Marine Le Pen’s National Rally at CPAC, an American event? You are often accused of being a pro-Russian and anti-American party, so could you explain your presence here?
I project and defend the interests of France. The interest of a summit like this one, which I am attending for the second consecutive year in Budapest, is to be able to meet, talk with, and engage with all the representatives of political parties, but also of the cultural, patriotic, sovereignist, conservative, and national movements from Europe and elsewhere in the world. It is an opportunity to meet and engage with each other. I believe that we are fighting the same battle and that, beyond our differences of opinion, we must be able to work, at least on our continent, on this Europe of Nations and cooperation between states, which we are calling for.
Does this mean that you define yourself as a conservative party?
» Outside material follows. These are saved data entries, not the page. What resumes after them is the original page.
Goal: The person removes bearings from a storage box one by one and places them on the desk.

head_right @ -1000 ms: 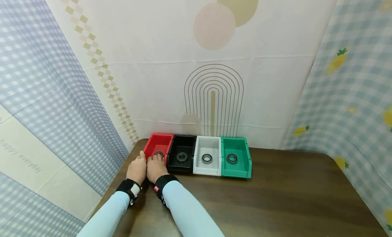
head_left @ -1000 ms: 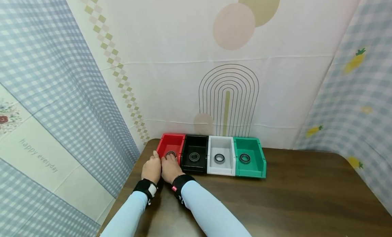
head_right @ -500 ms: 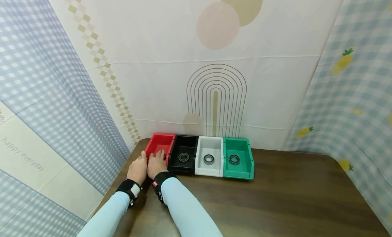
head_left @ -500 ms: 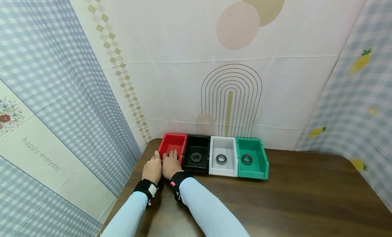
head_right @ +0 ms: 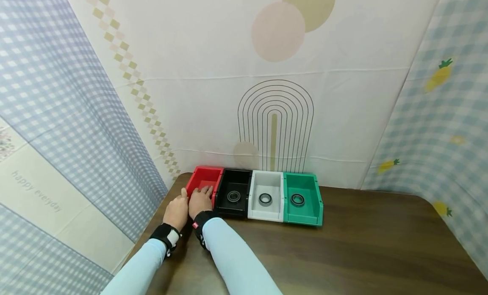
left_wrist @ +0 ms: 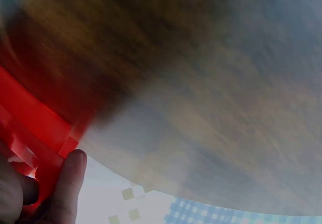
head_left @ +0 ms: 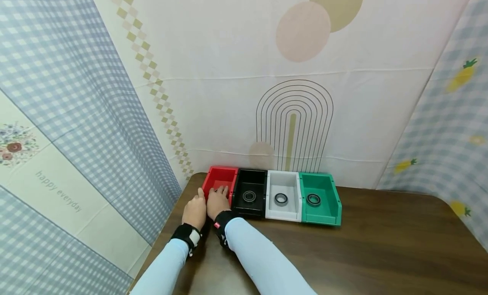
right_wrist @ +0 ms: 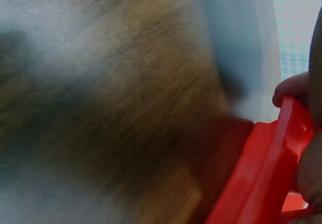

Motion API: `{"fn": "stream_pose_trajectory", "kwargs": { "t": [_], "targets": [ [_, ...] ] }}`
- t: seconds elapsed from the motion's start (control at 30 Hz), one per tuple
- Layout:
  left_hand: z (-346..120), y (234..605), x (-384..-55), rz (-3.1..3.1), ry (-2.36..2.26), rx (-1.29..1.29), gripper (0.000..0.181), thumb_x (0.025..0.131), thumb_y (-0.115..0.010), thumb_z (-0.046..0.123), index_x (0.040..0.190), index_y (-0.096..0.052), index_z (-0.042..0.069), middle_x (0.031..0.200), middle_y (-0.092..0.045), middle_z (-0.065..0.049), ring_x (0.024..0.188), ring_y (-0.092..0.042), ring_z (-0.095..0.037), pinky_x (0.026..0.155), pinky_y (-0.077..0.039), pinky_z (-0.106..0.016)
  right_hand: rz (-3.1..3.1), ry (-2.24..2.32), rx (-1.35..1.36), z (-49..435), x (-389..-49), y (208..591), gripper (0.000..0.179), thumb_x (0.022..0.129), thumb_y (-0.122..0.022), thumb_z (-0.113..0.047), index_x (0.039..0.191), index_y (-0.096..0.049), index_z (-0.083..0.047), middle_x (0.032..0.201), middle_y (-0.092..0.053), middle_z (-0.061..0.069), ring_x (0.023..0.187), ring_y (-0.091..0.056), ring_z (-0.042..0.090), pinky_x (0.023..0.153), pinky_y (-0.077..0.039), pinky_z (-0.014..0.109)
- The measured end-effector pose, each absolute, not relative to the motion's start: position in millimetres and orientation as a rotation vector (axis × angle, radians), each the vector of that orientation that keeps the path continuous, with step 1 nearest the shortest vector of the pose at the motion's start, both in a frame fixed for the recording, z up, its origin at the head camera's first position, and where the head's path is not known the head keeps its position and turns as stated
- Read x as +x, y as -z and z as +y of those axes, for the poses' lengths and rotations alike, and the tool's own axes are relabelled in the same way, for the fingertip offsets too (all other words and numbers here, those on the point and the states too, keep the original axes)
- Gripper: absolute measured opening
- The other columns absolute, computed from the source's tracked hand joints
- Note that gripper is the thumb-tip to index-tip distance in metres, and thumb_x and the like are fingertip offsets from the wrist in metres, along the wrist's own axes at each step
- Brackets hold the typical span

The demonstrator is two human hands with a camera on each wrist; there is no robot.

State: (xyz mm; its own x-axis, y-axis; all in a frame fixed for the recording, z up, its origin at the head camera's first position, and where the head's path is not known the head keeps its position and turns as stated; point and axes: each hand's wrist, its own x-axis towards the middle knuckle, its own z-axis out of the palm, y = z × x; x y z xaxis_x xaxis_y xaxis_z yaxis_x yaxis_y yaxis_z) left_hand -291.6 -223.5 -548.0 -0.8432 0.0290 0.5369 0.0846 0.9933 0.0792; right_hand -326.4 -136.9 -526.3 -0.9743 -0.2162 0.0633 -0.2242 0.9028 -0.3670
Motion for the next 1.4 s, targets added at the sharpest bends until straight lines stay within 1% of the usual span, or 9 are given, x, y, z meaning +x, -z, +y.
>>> {"fn": "stream_pose_trajectory", "kwargs": {
  "t": [0.2,0.37,0.47,0.53,0.6,0.67,0.77,1.03,1.4],
  "targets": [
    [-220.9,546.5,-289.3,-2.587,0.161,-0.069,0.031,0.102,-0.06,-0.002,0.13,-0.058,-0.014,0.08,-0.072,-0.023,0.061,-0.074,-0.034,0.056,-0.063,-0.046,-3.015,-0.532,0.36,-136.1,-335.0,529.8,0.04,0.106,-0.06,-0.019,0.143,-0.066,-0.007,0.146,-0.066,0.022,0.147,-0.053,0.043,0.131,-0.033,0.056],
    [-217.7,547.9,-289.0,-2.593,0.162,-0.087,0.033,0.102,-0.058,-0.001,0.133,-0.058,-0.015,0.081,-0.072,-0.023,0.061,-0.073,-0.034,0.056,-0.063,-0.046,-3.004,-0.531,0.322,-133.3,-338.5,531.2,0.035,0.102,-0.065,-0.017,0.135,-0.072,-0.006,0.132,-0.075,0.014,0.141,-0.056,0.038,0.129,-0.035,0.056],
    [-217.0,549.3,-288.1,-2.589,0.161,-0.09,0.033,0.103,-0.056,-0.002,0.133,-0.058,-0.015,0.08,-0.072,-0.023,0.061,-0.073,-0.035,0.056,-0.063,-0.047,-2.993,-0.541,0.293,-133.0,-338.9,532.1,0.026,0.101,-0.065,-0.016,0.121,-0.077,-0.004,0.12,-0.079,0.013,0.136,-0.058,0.037,0.126,-0.038,0.055],
    [-217.2,550.4,-287.5,-2.584,0.153,-0.089,0.033,0.102,-0.056,-0.002,0.132,-0.058,-0.015,0.079,-0.071,-0.023,0.061,-0.073,-0.035,0.057,-0.063,-0.047,-2.988,-0.541,0.279,-133.6,-338.7,532.7,0.022,0.101,-0.066,-0.017,0.11,-0.08,-0.003,0.112,-0.079,0.013,0.129,-0.061,0.035,0.122,-0.042,0.053],
    [-217.8,551.1,-287.0,-2.581,0.149,-0.087,0.033,0.102,-0.057,-0.002,0.132,-0.058,-0.015,0.078,-0.071,-0.023,0.061,-0.073,-0.035,0.057,-0.063,-0.047,-2.981,-0.531,0.266,-134.9,-338.5,532.9,0.021,0.101,-0.066,-0.018,0.1,-0.082,-0.004,0.105,-0.079,0.013,0.12,-0.063,0.032,0.115,-0.046,0.05],
    [-218.4,551.8,-286.8,-2.587,0.141,-0.083,0.033,0.102,-0.058,-0.002,0.132,-0.057,-0.015,0.077,-0.071,-0.023,0.06,-0.073,-0.035,0.056,-0.063,-0.047,-2.972,-0.516,0.255,-136.3,-338.5,533.3,0.022,0.101,-0.066,-0.019,0.094,-0.082,-0.004,0.1,-0.079,0.012,0.112,-0.064,0.029,0.108,-0.047,0.048],
    [-218.2,551.0,-286.0,-2.611,0.142,-0.079,0.034,0.103,-0.058,-0.001,0.134,-0.057,-0.015,0.077,-0.071,-0.023,0.06,-0.073,-0.035,0.057,-0.063,-0.046,-2.956,-0.489,0.224,-138.8,-339.2,534.8,0.024,0.103,-0.064,-0.019,0.094,-0.081,-0.005,0.097,-0.078,0.011,0.107,-0.066,0.027,0.103,-0.049,0.046],
    [-215.0,543.0,-285.0,-2.643,0.156,-0.079,0.035,0.104,-0.057,-0.001,0.136,-0.056,-0.016,0.081,-0.073,-0.023,0.064,-0.075,-0.035,0.06,-0.065,-0.046,-2.924,-0.387,0.142,-141.7,-344.3,537.7,0.023,0.104,-0.065,-0.02,0.096,-0.081,-0.007,0.094,-0.078,0.009,0.101,-0.069,0.025,0.103,-0.051,0.044],
    [-221.2,546.4,-287.3,-2.605,0.143,-0.085,0.036,0.103,-0.058,-0.002,0.135,-0.057,-0.016,0.076,-0.07,-0.023,0.061,-0.074,-0.035,0.056,-0.063,-0.046,-2.959,-0.317,0.191,-146.8,-346.6,536.4,0.023,0.104,-0.064,-0.021,0.101,-0.083,-0.008,0.097,-0.081,0.008,0.104,-0.068,0.026,0.105,-0.051,0.046]
  ]
}}
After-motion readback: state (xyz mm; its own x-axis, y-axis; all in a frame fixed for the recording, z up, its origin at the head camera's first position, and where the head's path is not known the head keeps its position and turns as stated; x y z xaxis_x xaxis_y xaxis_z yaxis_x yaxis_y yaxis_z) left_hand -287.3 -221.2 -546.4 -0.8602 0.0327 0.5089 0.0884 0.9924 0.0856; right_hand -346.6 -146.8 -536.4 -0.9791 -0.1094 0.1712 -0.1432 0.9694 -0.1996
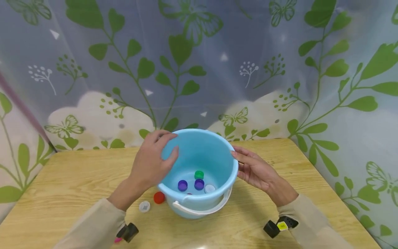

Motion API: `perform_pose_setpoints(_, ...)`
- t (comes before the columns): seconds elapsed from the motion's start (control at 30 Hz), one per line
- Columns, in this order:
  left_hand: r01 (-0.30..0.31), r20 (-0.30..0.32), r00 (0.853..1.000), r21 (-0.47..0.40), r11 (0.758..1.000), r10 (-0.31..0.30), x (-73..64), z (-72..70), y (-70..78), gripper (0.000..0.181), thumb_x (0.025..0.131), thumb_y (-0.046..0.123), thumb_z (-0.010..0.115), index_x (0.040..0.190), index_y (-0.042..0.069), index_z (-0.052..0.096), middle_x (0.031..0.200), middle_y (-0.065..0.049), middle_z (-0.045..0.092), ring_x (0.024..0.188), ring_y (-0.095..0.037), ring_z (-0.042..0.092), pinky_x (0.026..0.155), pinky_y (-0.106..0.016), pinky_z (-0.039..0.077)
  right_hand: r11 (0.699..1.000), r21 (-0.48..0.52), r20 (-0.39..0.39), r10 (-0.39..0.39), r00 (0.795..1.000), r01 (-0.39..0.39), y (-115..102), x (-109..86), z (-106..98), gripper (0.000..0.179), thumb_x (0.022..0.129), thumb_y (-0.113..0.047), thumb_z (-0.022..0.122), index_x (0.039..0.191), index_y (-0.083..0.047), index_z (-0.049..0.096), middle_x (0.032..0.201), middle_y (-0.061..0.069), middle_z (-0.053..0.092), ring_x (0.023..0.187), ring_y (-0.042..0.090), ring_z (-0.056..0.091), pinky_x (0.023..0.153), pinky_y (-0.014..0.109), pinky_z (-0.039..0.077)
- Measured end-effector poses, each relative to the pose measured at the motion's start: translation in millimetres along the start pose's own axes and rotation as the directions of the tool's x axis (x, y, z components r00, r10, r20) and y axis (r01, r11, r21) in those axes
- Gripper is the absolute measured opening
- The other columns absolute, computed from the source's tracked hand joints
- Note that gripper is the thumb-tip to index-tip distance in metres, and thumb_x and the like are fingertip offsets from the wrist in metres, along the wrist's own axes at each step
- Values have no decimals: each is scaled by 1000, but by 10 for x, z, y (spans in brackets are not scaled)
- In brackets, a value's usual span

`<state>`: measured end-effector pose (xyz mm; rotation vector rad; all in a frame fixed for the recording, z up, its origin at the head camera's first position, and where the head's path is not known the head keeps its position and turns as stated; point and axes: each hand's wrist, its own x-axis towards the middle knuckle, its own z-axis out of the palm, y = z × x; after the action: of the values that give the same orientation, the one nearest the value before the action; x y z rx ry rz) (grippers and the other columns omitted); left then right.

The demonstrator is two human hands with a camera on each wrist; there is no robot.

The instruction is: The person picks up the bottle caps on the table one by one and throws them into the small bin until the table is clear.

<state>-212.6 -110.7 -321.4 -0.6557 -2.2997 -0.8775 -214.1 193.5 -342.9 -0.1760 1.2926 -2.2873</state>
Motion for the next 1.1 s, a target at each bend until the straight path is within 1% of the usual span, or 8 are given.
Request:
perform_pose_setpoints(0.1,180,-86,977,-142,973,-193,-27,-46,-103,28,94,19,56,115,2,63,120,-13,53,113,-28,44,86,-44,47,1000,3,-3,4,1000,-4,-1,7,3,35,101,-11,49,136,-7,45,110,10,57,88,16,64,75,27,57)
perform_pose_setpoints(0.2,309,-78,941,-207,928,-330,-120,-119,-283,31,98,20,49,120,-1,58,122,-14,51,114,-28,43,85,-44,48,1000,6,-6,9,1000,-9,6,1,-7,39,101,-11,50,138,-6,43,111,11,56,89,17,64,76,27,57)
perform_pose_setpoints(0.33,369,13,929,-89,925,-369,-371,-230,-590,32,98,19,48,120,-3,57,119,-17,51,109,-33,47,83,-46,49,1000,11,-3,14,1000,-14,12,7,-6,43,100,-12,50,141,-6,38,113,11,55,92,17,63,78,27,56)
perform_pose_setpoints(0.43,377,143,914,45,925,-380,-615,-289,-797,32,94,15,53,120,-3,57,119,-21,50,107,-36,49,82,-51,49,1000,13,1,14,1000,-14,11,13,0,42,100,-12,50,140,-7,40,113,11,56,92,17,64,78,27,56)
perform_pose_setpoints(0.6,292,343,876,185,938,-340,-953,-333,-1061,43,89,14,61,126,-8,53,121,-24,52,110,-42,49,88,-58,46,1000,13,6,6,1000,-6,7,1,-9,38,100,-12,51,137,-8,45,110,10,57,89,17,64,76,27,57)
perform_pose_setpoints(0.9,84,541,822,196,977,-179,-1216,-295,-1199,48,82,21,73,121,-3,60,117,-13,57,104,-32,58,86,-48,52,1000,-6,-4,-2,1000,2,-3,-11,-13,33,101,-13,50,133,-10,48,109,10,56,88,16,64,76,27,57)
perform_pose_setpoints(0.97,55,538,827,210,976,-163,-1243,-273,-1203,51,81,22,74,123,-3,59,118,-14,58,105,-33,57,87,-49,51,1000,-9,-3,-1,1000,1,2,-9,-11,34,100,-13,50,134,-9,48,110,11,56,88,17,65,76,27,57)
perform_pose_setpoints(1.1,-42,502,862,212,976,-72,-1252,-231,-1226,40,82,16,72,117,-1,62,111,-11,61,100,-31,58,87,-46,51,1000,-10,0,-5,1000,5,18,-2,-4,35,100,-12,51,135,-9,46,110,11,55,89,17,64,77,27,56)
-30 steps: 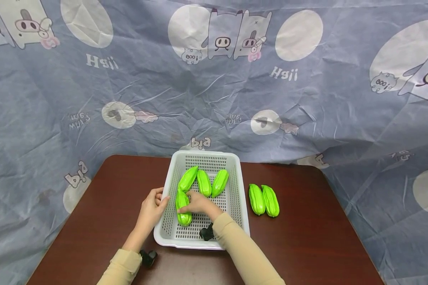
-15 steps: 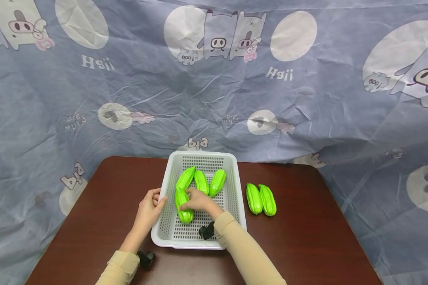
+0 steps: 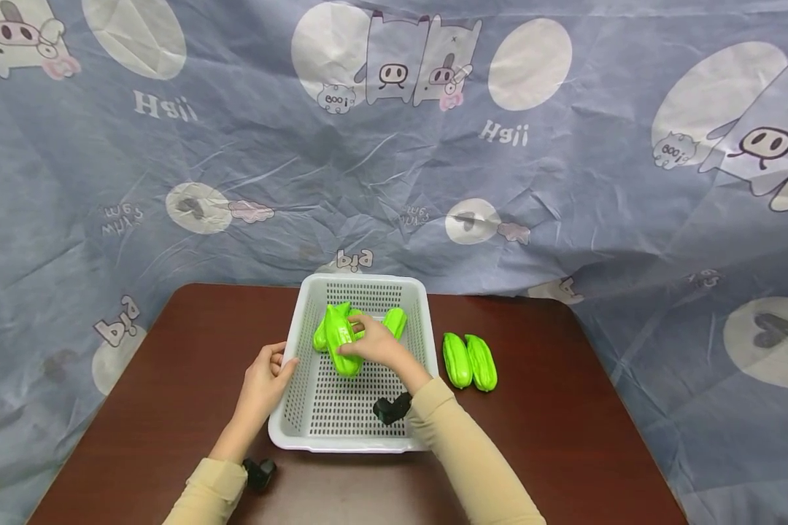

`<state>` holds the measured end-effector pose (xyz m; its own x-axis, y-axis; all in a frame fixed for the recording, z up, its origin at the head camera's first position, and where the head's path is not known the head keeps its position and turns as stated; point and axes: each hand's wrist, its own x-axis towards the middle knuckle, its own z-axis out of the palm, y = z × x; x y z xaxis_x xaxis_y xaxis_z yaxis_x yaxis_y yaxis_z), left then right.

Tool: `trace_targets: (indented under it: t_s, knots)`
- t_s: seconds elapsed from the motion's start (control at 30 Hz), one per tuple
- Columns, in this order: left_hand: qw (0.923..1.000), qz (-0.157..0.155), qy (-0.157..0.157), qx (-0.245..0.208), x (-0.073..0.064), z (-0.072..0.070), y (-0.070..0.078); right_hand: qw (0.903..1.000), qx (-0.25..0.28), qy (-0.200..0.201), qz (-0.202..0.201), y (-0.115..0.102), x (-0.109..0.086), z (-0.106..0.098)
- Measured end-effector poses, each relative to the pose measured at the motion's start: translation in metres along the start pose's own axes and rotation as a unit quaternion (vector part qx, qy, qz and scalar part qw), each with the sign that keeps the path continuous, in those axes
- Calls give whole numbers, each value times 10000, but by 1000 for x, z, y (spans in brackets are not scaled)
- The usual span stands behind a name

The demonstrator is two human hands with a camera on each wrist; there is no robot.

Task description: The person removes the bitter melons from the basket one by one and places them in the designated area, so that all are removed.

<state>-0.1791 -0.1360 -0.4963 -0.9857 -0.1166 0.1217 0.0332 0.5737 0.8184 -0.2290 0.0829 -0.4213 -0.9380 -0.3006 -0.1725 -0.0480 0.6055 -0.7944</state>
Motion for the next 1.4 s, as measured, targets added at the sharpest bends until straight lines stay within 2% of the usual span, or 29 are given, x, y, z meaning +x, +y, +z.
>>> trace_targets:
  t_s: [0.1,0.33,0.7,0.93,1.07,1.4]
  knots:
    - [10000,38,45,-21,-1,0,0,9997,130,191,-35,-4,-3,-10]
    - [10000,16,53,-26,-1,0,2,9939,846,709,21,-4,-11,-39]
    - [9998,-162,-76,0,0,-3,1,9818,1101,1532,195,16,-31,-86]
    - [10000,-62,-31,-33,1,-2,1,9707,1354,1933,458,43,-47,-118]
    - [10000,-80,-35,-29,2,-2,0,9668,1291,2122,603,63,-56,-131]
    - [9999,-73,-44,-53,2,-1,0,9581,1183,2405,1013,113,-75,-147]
I think that conservatism does not correspond well with the French. It is not a term that is used in the French public debate or by French intellectuals. However, we defend the aspiration to sovereignty, and I think that we appear today as the guardians of the limits in the face of a wild, unbridled, unlimited, ultra-liberal globalization, in the face of the loss of our identity due to demographics evolving with the successive waves of migration as well as to the questioning of the bases upon which our society was founded, the woke ideology and the cancel culture, which I wanted to discuss precisely at CPAC.
Wokeism is usually associated with Anglo-Saxon countries. Yet, you speak of it as a threat affecting France as well. What are the manifestations of this woke ideology in France?
It is in a way an Americanization of the threats weighing on us since wokeism, which draws its source from an Anglo-Saxon cultural movement, is being imported today with the support of the European Union, through the modification, for example, of our language, through the introduction of inclusive writing, through the promotion of the Islamic veil in EU institutions, through the suppression of our borders, through the will to destroy our statues and to stop teaching some parts of French history. The woke cancel culture can be seen very concretely in the daily life of the French, especially in our school books, and this is why I believe it is important to talk about it.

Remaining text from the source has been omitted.